(Exercise aim): Scan the entries for lines containing the string "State". Reply with how many there are, and nothing else.
Data records: Begin
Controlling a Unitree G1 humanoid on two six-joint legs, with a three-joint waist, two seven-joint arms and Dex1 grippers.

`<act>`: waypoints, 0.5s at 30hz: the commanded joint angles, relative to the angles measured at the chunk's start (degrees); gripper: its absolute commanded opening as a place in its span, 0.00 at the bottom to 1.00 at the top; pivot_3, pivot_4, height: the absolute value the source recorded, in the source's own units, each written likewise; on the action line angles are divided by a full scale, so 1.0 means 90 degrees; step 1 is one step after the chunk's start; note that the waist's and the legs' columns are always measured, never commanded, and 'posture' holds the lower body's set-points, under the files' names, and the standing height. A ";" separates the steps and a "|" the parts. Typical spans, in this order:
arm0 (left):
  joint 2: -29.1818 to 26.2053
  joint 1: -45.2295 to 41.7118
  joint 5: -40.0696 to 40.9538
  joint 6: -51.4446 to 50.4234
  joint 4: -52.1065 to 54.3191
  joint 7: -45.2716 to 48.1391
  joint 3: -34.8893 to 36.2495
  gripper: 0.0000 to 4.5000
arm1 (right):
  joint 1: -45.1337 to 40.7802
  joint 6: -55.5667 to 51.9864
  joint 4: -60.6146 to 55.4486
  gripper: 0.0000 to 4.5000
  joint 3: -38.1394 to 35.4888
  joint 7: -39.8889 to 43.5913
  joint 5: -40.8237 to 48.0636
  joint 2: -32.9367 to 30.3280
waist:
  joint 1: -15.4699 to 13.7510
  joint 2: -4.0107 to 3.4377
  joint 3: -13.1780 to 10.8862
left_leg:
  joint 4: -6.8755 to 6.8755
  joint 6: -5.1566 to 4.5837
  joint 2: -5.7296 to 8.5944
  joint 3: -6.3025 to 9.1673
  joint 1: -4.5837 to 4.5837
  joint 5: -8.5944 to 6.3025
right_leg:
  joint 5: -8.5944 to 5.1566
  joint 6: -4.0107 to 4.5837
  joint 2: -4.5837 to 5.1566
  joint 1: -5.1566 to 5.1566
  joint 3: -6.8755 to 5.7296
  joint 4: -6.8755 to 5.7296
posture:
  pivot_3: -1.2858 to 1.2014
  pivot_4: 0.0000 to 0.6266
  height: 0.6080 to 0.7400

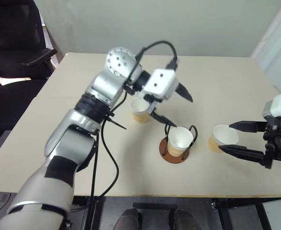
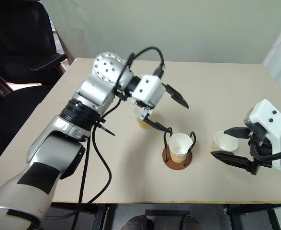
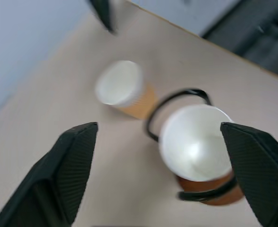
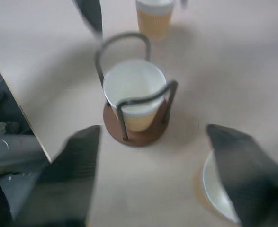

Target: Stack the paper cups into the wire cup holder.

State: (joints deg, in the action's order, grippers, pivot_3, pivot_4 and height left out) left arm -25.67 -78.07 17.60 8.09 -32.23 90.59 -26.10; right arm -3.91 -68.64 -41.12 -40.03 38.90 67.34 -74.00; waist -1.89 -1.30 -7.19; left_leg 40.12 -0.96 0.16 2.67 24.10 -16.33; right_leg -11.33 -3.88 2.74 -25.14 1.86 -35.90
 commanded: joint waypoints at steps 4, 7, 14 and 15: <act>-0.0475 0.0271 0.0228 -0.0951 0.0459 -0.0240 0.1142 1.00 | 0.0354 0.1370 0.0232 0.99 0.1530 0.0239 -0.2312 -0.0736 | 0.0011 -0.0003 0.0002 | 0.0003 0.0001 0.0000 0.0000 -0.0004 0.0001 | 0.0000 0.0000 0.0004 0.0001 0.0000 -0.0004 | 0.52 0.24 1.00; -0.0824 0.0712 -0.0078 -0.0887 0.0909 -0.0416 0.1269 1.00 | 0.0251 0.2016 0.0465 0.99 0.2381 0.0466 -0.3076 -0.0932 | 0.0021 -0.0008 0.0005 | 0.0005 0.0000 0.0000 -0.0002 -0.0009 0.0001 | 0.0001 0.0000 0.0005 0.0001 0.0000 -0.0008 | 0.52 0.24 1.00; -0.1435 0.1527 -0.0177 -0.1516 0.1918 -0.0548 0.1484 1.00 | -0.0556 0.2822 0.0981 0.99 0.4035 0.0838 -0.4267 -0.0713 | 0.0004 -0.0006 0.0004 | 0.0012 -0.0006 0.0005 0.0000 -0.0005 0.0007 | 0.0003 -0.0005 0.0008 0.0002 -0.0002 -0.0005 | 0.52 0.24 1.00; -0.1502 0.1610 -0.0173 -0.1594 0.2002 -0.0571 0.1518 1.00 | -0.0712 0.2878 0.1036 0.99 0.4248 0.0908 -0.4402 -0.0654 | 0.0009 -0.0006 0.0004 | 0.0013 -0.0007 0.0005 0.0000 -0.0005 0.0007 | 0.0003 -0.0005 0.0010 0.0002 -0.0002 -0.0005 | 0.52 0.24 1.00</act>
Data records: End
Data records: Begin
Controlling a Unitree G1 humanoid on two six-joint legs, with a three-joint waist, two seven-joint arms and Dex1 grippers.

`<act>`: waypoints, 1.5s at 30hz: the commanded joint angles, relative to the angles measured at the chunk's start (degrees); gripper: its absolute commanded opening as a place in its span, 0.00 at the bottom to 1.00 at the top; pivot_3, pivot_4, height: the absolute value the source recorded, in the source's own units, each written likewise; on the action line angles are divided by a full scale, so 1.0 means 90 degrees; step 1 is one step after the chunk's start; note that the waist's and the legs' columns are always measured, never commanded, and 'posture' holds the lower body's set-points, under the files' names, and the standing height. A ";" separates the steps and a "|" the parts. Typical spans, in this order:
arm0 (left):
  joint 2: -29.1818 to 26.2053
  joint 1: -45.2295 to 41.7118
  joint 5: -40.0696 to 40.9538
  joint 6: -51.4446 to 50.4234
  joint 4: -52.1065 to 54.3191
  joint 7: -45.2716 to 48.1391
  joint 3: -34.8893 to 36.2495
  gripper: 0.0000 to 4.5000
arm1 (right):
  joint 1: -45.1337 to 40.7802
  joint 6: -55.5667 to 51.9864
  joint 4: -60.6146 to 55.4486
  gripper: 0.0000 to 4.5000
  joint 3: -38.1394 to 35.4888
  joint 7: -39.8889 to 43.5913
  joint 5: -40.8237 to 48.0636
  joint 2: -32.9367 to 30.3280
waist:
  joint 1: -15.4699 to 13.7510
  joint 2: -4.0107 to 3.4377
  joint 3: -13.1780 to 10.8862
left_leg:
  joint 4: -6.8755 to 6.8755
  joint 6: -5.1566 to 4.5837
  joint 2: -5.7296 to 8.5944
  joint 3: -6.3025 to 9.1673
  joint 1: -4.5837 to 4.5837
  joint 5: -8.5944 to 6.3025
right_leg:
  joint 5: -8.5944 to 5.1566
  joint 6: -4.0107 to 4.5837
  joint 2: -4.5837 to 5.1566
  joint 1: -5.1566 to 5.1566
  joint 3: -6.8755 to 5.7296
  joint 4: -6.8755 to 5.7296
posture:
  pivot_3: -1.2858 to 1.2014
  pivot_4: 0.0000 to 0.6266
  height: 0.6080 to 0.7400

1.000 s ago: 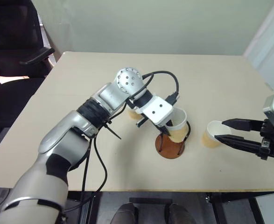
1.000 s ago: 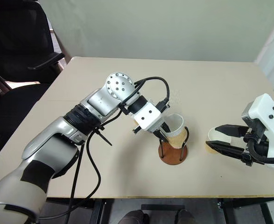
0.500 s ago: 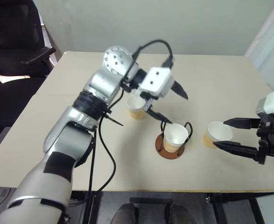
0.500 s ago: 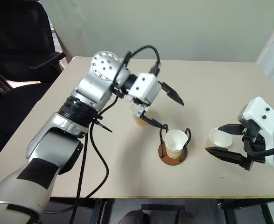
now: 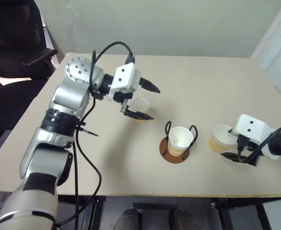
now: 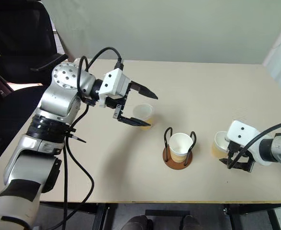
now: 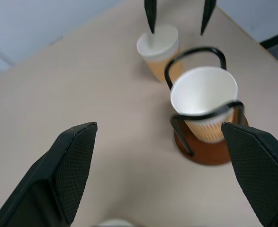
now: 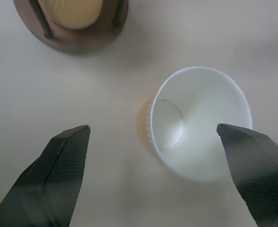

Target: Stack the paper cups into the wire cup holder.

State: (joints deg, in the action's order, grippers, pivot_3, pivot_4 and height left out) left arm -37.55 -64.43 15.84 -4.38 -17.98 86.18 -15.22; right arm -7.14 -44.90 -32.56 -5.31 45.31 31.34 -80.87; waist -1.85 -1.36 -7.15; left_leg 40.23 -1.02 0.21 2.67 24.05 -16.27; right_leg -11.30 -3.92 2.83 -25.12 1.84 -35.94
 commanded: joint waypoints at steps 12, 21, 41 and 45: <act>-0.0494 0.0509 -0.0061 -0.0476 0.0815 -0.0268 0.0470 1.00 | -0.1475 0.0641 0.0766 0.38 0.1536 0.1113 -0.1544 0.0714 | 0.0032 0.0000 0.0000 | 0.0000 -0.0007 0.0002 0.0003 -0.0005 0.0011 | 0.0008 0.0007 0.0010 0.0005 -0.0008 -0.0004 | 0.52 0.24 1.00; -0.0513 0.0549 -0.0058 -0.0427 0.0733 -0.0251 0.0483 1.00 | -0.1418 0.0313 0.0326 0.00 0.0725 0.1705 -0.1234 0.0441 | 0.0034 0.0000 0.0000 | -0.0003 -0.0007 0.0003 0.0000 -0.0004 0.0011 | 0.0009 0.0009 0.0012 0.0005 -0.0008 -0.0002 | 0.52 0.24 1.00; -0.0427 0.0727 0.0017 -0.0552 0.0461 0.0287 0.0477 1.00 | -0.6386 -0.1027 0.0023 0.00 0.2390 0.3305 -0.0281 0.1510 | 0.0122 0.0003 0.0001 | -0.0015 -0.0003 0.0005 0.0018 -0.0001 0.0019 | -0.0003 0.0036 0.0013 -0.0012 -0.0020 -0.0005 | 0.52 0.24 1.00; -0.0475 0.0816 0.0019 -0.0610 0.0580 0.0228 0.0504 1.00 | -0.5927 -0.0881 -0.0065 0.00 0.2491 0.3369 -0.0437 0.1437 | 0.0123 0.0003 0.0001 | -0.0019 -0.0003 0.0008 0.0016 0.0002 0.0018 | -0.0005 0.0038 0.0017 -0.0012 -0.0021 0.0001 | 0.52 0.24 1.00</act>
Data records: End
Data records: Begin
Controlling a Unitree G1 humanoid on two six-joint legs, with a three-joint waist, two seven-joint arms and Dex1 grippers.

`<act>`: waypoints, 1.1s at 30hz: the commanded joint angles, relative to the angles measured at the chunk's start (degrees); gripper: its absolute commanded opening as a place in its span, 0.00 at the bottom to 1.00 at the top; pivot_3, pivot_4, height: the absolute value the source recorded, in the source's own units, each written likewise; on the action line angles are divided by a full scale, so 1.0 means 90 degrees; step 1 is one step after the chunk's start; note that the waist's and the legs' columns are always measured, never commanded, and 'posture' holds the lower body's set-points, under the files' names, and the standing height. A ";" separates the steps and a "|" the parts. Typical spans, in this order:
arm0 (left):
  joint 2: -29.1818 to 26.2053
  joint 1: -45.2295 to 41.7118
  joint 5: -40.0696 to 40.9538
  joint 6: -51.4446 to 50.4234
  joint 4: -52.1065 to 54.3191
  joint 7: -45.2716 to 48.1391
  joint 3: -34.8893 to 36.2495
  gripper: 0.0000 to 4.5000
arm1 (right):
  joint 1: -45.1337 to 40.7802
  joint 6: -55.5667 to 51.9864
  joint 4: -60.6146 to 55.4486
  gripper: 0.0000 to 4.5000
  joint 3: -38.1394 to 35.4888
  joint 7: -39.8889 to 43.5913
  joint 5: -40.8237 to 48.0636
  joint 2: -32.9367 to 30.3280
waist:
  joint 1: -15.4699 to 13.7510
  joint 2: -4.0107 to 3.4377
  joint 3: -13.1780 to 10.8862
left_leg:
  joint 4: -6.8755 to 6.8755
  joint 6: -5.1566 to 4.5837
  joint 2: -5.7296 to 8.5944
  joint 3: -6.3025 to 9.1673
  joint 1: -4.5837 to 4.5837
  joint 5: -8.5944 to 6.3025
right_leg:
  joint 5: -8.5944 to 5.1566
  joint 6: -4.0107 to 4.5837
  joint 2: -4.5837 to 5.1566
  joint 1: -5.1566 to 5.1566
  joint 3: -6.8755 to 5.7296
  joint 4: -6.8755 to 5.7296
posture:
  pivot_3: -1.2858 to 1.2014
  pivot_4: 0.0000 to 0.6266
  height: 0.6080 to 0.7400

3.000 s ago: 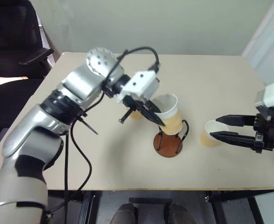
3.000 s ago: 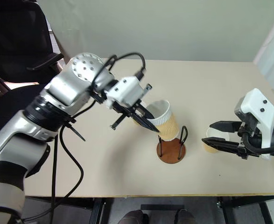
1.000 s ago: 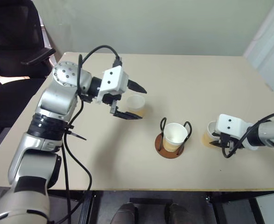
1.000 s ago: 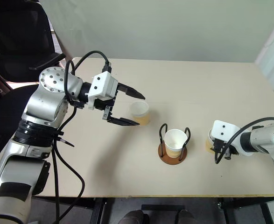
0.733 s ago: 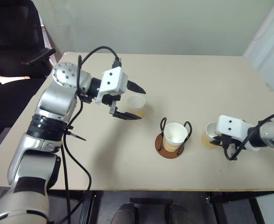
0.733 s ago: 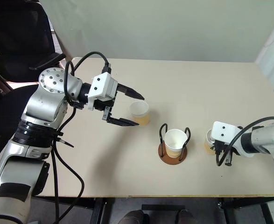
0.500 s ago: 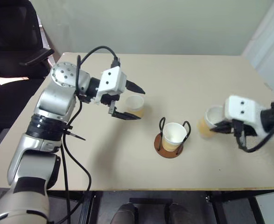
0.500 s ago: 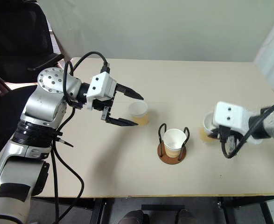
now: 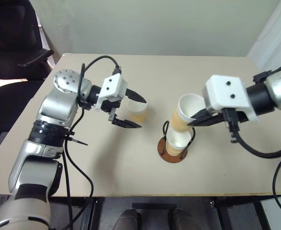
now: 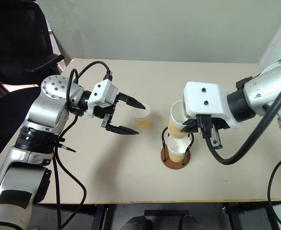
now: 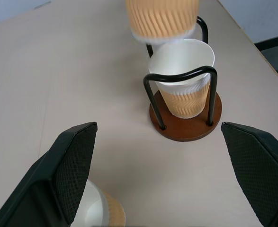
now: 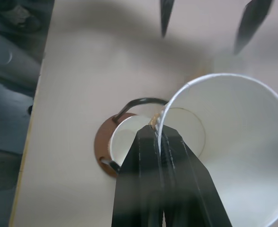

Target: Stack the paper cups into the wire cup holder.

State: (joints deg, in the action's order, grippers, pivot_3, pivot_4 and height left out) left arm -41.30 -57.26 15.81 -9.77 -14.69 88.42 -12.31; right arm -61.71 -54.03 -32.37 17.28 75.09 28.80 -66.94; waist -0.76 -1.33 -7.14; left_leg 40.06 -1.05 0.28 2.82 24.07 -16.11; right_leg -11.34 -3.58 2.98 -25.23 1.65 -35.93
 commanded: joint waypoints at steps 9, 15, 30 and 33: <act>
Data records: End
(The answer): 3